TASK DETAILS: Give every line of the data again, unchanged, but with no pictures.
'''
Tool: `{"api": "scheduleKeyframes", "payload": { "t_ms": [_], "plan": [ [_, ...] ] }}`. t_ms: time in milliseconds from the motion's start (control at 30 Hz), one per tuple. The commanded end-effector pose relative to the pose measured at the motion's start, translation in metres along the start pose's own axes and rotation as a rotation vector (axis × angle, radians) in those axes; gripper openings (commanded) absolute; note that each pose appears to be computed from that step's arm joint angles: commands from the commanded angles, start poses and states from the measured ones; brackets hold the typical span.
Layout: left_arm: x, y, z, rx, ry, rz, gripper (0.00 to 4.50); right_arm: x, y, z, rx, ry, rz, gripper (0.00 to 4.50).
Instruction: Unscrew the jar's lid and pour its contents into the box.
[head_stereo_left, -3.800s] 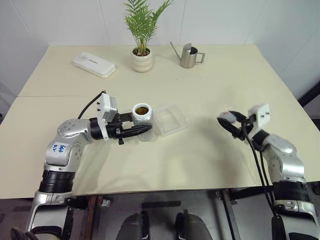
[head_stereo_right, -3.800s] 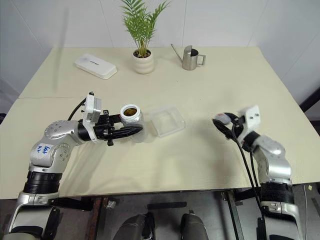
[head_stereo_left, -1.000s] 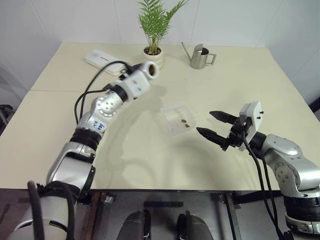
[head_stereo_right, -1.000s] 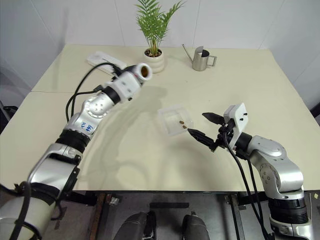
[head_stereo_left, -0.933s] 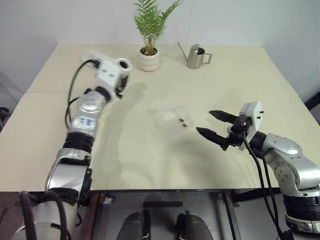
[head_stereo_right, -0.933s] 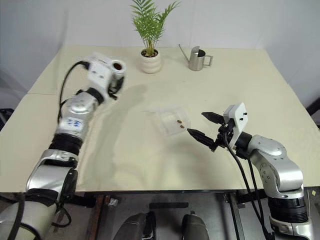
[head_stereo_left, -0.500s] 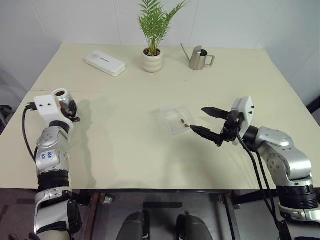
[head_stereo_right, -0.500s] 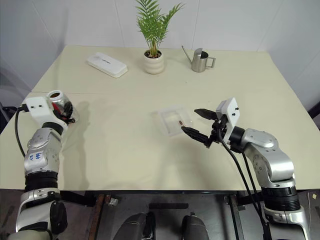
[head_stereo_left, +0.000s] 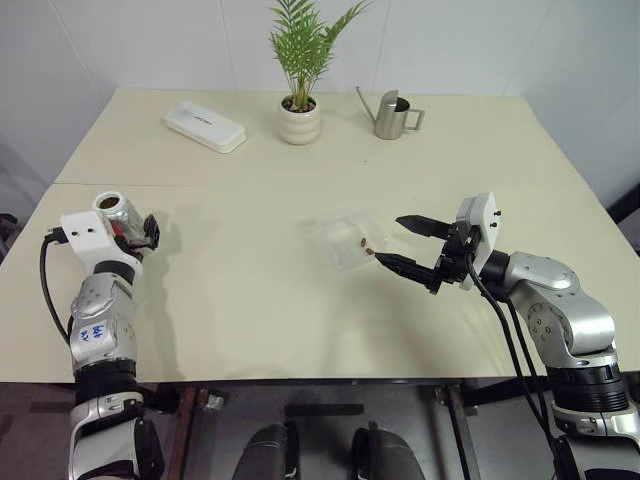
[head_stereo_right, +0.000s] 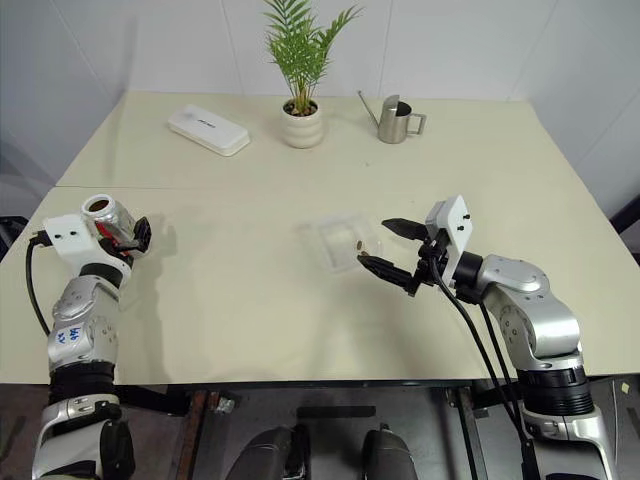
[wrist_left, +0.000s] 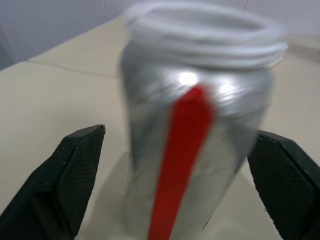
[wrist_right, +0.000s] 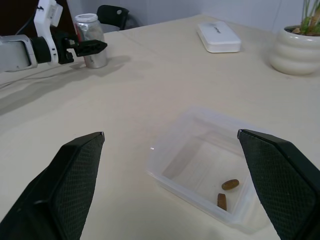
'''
ANSWER SPACE:
Tool: `{"api": "scheduleKeyframes", "payload": { "t_ms": [_], "plan": [ [_, ...] ] }}`. t_ms: time in milliseconds from the motion's start (control at 30 Hz), one per tuple. The commanded end-effector pose relative to the pose measured at the motion's start, translation in metres along the start pose's own axes and rotation as a rotation vector (axis × angle, radians) in those axes; gripper openings (commanded) absolute; note that each pose appears to be computed from that step's arm joint angles: commands from the commanded angles, start poses and states from the measured ones; brackets hold the typical span.
Layout: left_arm: x, y, z, rx, ry, rz, gripper (0.00 to 4.50); right_arm: x, y, z, rx, ry, rz, gripper (0.00 to 4.50).
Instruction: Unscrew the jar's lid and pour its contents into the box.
[head_stereo_left, -3.800s] 
[head_stereo_right, -3.800s] 
[head_stereo_left, -1.000s] 
[head_stereo_right, -1.000s] 
[head_stereo_left, -0.933s] 
[head_stereo_right, -0.933s] 
[head_stereo_left, -0.500s] 
[head_stereo_right, -0.500s] 
[head_stereo_left, +0.000s] 
[head_stereo_right, +0.000s] 
[wrist_left, +0.000s] 
[wrist_right, +0.000s] 

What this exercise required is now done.